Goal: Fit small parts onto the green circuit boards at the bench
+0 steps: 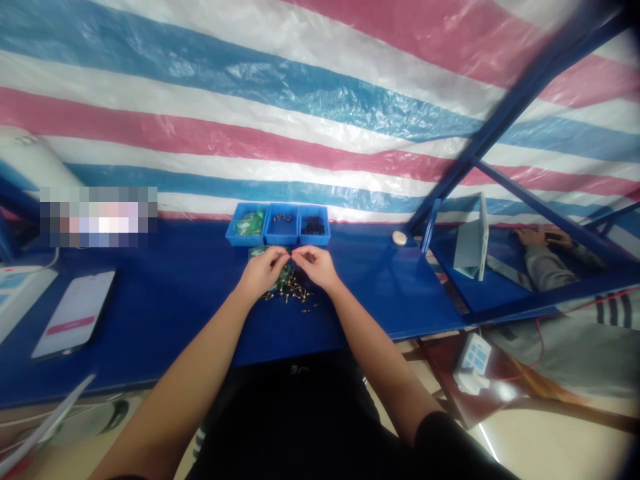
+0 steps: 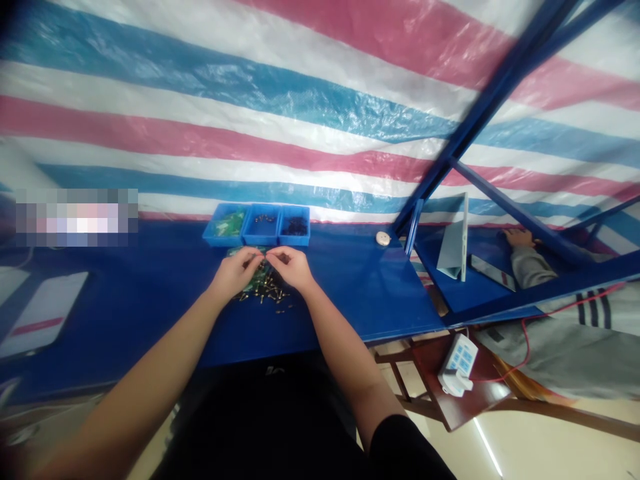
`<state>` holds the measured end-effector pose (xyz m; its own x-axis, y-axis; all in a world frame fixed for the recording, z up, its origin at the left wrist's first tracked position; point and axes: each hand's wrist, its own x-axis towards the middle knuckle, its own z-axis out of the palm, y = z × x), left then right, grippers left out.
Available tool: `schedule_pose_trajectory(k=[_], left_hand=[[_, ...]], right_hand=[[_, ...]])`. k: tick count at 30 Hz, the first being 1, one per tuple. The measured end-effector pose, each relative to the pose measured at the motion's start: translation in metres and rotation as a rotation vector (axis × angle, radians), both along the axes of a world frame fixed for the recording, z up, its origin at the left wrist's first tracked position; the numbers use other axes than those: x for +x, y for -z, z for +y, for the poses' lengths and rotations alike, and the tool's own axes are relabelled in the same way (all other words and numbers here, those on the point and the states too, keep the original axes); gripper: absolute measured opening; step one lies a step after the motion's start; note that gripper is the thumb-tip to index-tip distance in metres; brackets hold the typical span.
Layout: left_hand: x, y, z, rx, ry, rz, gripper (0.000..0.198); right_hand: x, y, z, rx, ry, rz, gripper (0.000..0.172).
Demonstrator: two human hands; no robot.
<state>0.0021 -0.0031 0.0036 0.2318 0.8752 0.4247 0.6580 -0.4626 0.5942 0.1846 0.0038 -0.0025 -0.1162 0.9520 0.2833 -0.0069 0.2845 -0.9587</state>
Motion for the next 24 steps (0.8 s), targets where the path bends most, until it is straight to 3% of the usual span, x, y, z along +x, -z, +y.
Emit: schedule_pose_trajectory(k=[11,24], left_hand=[[0.0002,-0.0051,-0.0041,-0.002,0.043,-0.04,0.033],[-0.0007,-0.004,-0.0023,0.041,0.041,-0.031,0.031]], right_hand=[[0.0023,-0.0018,0.0031,-0.061,-0.028,0.102,0.03],[0.0025,-0.0001,0.0032,-0.061,-0.031,0.03,0.033]])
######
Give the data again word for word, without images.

* **Exercise answer**
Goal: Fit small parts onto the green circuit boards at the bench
+0 steps: 
+0 steps: 
`<state>` holds the measured end-effector pose (xyz m; its own x-axis, y-axis; all in a world frame fixed for the recording, z up, its origin at the left wrist's first tracked position; point and axes: each hand's wrist, its own x-axis towards the middle knuckle, its own z-axis out of the palm, y = z × x), left then right, grippers left out.
Available tool: `schedule_pose_trajectory(k=[_], left_hand=[[_, ...]], right_hand=[[_, ...]])`. k: tick count at 30 Hz, the first being 1, one per tuple. The measured end-effector pose, each relative to the pose measured at the motion's start: translation in metres and rotation as a rotation vector (axis × angle, radians), both along the axes of a world frame fixed for the recording, z up, its origin at the left wrist's first tracked position; the numbers use other axes than those: x for +x, y for -z, z for +y, for the poses' lengths and rotations alike, and the tool's own axes are relabelled in the same way (all other words and numbers here, those on the point and the states too, keep the original axes); gripper: absolute measured opening; step one lies a step after the motion's start; note that gripper is the thumb-tip to index-tip distance in metres; brackets hold the typical span.
Layout: left_hand: x, y, z, rx, ry, rz, gripper (0.000..0.198); right_hand: x, y, z, rx, ry, rz, gripper (0.000..0.172).
Demonstrator: two human hands; no robot.
<state>0.0021 -0.0031 0.0036 0.2318 0.8752 0.4247 0.6580 -0.4626 0.5942 0.1846 0.0038 -0.0025 -0.1162 0.9520 0.2833 -0.0069 0.2845 -0.9587</state>
Motion for the next 24 steps (0.8 s), targets where the path bends most, until it is straight to 3% of the usual span, x, y, z along +x, -z, +y.
Emit: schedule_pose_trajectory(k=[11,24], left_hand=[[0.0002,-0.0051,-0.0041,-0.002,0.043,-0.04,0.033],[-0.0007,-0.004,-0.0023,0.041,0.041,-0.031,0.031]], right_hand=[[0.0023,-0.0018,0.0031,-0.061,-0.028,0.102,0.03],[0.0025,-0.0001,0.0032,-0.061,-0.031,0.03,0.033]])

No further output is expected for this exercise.